While Russia had supported India’s membership, China had supported Pakistan’s membership to ensure balance does not tilt in favour of Russia. Apart from India and Pakistan as members from 2017, inclusion of Iran in 2023 and Belarus this year has fuelled speculations about SCO’s anti-West credentials. Turkey remains another example of a nation that is willing to embrace SCO and give up its long-pending strive to join the European Union. But the conduct of India and Pakistan at various SCO forums has showcased their ability to separate their multilateral ambitions and their bilateral difficulties. Both have also withstood SCO being called the ‘Alliance of the East’ while both India and Pakistan have had excellent relations with western nations who are often critical of SCO deliberations, calling them names.
Especially for India, SCO’s focus on countering terrorism and energy security makes it most critical for India’s ambitions. Since 2001, Tashkent-based Regional Anti-Terrorist Structures (RATS) assists members in preparations and staging of counter-terrorism exercises, analysis, and intelligence about terrorism movements and drug trafficking. SCO also holds joint military exercises and provides India a potent platform to connect with resource-rich Central Asian Republics, which remain closely engaged by Russia and China. It is commonplace that SCO today is the world’s largest regional organisation, covering 80 per cent of Eurasia, 42 per cent of the world population, and 32 per cent of the world’s GDP in PPP terms. A large number of nations participate as dialogue partners and observers, with many more aspiring to join it. Second, it is also the most multilateral regional organisation with institutional relations with several other multilateral bodies like the UN General Assembly, ASEAN, Collective Security Treaty Organisation, Conference on Interaction and Confidence-Building Measures in Asia, etc.

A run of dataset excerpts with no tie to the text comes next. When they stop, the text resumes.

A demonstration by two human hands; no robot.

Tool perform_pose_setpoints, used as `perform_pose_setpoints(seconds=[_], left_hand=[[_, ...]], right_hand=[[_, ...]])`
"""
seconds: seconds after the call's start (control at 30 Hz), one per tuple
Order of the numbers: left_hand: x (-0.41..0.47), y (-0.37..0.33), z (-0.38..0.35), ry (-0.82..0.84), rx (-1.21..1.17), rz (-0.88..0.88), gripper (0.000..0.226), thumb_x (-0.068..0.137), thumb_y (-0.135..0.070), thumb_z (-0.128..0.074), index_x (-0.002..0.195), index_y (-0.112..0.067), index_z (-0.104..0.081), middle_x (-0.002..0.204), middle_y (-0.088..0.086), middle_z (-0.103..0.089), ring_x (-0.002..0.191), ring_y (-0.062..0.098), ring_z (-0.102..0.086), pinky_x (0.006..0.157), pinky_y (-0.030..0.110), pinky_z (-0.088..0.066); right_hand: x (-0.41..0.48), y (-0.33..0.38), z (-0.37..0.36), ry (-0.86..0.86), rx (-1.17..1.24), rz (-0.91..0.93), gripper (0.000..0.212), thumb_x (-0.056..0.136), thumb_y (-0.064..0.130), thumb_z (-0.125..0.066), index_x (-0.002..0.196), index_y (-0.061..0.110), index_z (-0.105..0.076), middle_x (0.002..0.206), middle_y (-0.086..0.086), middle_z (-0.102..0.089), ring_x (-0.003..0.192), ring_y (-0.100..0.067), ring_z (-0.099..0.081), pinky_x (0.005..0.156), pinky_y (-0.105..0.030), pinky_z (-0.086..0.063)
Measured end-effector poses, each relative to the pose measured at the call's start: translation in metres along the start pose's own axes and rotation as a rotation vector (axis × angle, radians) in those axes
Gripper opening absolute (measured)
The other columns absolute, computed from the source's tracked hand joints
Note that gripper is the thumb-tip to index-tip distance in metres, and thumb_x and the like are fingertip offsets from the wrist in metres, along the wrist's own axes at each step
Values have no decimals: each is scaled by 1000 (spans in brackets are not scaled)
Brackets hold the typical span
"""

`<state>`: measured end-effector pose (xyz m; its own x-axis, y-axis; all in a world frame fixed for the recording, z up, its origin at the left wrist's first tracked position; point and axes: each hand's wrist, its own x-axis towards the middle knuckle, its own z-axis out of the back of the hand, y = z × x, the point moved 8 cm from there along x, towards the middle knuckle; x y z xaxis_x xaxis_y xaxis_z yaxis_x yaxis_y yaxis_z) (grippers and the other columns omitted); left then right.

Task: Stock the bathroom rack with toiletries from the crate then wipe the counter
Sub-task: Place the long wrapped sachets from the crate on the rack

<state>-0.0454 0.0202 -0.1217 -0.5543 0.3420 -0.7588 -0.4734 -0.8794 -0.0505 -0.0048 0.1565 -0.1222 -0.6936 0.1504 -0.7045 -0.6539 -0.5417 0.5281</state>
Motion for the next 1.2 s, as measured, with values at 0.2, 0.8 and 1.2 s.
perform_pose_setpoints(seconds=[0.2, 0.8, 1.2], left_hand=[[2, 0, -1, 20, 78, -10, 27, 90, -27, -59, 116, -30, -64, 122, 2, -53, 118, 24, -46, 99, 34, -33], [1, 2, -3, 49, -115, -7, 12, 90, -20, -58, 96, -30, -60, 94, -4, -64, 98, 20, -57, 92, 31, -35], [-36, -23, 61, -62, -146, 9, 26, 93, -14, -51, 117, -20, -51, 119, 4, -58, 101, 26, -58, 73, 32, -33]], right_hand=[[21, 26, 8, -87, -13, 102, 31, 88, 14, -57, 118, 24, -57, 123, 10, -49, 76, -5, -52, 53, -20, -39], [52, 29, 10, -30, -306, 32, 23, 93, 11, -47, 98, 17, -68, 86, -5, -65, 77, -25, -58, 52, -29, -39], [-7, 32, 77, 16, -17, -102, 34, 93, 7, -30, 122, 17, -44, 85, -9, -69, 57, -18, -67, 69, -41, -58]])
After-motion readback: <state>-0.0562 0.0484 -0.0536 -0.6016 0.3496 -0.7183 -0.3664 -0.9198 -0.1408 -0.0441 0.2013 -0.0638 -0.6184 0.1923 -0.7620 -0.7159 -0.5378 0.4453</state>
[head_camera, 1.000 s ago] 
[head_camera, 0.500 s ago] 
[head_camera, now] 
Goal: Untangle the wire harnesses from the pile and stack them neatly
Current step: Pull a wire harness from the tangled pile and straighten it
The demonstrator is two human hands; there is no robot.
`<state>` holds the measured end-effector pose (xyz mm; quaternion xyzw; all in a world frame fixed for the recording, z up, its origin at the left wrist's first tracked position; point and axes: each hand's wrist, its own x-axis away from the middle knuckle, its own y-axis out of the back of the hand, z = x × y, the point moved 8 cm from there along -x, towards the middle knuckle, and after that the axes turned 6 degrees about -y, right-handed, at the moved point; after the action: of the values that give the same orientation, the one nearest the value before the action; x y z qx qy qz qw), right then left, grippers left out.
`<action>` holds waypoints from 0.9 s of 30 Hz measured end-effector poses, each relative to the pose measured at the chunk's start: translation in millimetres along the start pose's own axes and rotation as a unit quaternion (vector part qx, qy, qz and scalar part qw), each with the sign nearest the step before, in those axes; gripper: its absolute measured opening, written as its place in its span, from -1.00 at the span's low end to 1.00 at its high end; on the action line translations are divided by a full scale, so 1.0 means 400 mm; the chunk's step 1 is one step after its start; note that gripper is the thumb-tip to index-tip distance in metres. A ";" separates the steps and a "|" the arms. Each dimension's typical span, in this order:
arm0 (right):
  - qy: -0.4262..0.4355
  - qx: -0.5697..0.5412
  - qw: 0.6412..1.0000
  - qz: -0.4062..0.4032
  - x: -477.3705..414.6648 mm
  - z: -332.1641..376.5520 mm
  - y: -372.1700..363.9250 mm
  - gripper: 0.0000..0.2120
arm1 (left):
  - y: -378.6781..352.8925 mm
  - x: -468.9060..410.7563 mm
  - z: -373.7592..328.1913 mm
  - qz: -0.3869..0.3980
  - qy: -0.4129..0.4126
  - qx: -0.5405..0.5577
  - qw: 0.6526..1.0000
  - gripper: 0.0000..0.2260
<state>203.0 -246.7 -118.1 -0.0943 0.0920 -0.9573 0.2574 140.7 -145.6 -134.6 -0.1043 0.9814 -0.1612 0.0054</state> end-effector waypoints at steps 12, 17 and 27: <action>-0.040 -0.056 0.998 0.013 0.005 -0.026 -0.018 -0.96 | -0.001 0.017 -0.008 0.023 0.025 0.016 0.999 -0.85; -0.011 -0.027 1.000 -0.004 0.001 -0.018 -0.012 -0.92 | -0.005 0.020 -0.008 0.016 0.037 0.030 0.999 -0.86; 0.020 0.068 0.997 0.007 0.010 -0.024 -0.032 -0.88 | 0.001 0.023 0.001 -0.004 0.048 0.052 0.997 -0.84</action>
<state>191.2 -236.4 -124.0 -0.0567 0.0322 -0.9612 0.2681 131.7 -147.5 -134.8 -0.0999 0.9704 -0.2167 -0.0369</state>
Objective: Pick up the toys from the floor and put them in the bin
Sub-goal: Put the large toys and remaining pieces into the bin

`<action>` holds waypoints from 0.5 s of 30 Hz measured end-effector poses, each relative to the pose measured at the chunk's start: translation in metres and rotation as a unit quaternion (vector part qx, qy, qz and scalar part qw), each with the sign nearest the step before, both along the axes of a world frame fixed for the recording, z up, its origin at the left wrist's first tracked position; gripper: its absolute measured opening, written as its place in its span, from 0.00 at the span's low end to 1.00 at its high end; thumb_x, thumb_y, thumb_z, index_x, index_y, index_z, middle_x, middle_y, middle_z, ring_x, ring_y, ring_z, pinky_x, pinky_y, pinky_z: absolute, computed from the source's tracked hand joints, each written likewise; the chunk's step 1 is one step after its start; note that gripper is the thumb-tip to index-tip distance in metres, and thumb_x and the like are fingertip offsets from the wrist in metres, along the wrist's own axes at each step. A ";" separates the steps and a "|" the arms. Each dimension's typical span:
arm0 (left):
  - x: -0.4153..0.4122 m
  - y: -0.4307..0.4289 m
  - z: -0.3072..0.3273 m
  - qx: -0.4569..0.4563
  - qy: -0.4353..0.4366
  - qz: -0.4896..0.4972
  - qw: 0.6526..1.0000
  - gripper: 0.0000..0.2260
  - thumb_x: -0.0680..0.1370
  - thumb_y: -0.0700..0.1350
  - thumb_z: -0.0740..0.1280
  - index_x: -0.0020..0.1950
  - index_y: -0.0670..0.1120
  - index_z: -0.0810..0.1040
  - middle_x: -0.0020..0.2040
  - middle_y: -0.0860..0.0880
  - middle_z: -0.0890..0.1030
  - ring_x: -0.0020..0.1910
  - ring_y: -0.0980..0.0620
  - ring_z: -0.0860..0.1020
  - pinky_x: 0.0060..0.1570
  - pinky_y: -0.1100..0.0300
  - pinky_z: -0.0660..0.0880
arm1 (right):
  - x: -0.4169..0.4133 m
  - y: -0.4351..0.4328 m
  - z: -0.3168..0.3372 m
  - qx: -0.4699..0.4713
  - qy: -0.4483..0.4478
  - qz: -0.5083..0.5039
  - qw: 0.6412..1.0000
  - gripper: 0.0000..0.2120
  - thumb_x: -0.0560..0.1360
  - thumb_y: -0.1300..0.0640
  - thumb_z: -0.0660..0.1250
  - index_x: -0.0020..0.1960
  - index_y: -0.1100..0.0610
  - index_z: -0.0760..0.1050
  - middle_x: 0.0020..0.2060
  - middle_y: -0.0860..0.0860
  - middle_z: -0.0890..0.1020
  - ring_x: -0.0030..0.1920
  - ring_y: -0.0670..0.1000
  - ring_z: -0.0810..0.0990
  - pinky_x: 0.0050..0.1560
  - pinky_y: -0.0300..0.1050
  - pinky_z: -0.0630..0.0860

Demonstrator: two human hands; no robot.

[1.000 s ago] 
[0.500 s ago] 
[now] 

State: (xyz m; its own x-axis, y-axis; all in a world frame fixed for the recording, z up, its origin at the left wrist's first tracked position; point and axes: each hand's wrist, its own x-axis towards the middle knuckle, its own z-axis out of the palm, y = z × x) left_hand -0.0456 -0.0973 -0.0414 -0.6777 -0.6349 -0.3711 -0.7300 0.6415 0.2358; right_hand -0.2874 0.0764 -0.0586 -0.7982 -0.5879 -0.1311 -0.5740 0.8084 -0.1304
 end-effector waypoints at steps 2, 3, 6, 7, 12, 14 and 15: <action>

India must remain awake to sharing SCO with China and Pakistan, which can catapult their bilateral tensions into India’s multilateral limitations. Last year, India had to hold the SCO CHS summit online even when several national leaders had agreed to join offline. Amongst others, the preceding SCO foreign ministers meeting in Goa had seen Pakistan foreign minister Bilawal Bhutto Zardari distracting the focus to India-Pakistan irritations, and, till last week to the summit, China had not confirmed President Xi joining the summit; these happenings might have contributed to such a decision.
The axiom that multilateral relations are built on the coalition of bilateral relations must guide India to focus on the bigger picture and guide Pakistan to respond to India’s subtle signs. India’s tryst with SCO in Islamabad has all the makings of becoming an inflection point for India-Pakistan ties.